John Condrone

Personal information
- Born: John Albert Condrone November 16, 1960 Hollywood, Florida, U.S.
- Died: October 20, 2020 (aged 59) Maryville, Tennessee, U.S.
- Cause of death: Complications from COVID-19

Professional wrestling career
- Ring name: Johnny Meadows
- Billed weight: 224 lb (102 kg)
- Trained by: Rick Conners
- Debut: November 16, 1978
- Retired: 1996

= John Condrone =

American wrestler and singer-songwriter (1960–2020)

John Albert Condrone (November 16, 1960 – October 20, 2020), also known as Johnny Meadows, was an American professional wrestler and singer-songwriter.

== Early life ==
Condrone was born in Hollywood, Florida, and raised in Harriman, Tennessee. His father was a boxer with a mobile festival, being paid by visitors to fight.

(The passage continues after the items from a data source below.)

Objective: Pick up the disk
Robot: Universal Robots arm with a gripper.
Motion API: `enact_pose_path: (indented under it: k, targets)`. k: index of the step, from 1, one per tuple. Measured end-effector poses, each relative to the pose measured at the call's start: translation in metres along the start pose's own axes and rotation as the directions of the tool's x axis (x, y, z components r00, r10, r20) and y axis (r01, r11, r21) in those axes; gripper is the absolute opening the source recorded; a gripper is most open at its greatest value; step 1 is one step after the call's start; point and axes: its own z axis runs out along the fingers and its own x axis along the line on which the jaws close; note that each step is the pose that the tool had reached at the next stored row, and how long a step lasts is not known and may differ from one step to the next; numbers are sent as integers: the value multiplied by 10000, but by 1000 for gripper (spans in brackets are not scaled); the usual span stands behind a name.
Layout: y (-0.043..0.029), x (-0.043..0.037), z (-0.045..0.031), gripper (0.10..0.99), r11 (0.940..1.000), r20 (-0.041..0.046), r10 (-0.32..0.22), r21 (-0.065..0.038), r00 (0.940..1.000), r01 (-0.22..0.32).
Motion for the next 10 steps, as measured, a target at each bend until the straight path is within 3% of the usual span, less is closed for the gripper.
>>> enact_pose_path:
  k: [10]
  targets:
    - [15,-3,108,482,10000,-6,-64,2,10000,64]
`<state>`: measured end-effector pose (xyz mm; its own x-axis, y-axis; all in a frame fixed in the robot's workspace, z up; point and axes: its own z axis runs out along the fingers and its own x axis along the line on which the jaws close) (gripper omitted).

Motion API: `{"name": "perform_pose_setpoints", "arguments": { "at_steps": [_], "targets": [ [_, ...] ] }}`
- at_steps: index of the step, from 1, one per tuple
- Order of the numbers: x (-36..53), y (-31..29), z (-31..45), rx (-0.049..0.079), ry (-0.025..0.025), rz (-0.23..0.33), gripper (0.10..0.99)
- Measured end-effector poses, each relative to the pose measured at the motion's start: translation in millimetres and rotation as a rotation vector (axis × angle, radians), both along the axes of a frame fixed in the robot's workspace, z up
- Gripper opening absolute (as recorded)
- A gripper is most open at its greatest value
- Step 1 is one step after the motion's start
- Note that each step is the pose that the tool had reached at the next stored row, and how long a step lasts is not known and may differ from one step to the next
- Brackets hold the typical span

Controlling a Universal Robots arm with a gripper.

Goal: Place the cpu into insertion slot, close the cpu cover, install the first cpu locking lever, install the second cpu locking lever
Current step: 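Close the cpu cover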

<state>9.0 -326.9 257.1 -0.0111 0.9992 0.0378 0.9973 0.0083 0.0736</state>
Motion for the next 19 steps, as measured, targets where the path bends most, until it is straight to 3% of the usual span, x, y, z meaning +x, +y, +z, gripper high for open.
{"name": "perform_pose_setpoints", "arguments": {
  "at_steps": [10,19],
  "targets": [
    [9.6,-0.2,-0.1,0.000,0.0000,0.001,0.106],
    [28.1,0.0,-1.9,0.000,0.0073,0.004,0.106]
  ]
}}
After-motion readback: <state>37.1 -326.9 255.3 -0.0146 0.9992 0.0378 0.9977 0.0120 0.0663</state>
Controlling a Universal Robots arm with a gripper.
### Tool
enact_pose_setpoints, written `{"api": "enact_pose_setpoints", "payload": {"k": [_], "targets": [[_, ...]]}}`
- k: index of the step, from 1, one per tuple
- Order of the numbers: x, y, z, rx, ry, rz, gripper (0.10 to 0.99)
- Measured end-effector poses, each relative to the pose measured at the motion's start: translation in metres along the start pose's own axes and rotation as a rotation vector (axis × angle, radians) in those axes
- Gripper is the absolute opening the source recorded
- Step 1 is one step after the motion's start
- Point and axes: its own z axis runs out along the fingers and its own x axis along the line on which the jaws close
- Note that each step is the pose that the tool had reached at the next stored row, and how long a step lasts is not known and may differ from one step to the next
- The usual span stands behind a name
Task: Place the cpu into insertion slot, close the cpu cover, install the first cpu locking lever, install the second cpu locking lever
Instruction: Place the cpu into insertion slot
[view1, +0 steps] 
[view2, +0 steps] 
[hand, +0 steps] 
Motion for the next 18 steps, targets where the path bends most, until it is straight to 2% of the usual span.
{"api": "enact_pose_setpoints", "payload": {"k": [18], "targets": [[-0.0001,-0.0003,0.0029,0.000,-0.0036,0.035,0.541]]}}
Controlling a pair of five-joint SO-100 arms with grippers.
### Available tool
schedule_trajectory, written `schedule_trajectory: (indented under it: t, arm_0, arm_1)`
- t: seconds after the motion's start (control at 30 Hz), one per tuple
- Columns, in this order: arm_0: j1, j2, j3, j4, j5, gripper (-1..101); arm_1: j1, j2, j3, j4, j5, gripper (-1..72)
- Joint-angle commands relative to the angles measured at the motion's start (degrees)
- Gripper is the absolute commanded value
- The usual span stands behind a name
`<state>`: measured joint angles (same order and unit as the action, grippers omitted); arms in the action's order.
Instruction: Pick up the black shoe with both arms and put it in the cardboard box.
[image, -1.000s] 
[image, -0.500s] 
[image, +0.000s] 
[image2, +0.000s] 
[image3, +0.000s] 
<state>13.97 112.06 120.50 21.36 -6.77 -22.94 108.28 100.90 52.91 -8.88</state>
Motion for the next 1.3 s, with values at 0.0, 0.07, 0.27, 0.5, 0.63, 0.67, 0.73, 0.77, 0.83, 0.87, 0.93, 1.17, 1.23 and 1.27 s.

== Professional wrestling ==
Condrone began wrestling in 1978 with Southeastern Championship Wrestling, and assumed the ring name of "Johnny Meadows". He was part of tag-team wrestling pairs The Paradise City Rockers and The Dream Team. When he joined World Championship Wrestling and fought Ric Flair, Hulk Hogan, the Mongolian Stomper, Big John Studd, and Abdullah the Butcher. For most of his career he wrestled as a fall guy (or "job man"), being hired to lose to his opponent.

== Music career ==
Condrone retired from wrestling in 1996 and pursued a music career. He was nominated for a Grammy Award and a Dove Award from the Gospel Music Association. More than 300 of the songs he wrote were used in television, film, and radio. He wrote for Sony, Disney, Lamon Records, and others. His Rockin’ That Beat song was a Top 10 Latin Salsa hit. His songs were placed on The British CMA Awards, Nashville, Dawson's Creek, The Good Lie and others. He wrote and/or composed songs for Selena Gomez, Julie Reeves, and Kimberly Simon. He toured with The Roane State Boys and Tranquility Express, and performed as a backup singer for Dolly Parton’s band.

His No. 1 songs include: Kimberly Simon's If You Stole My Heart (a Top Twenty CMT video), Bubba Claus, If The Heart Is Right, But Then, and Since I Found You.

== Death ==
Condrone died from COVID-19 during the COVID-19 pandemic in Tennessee. He was 59.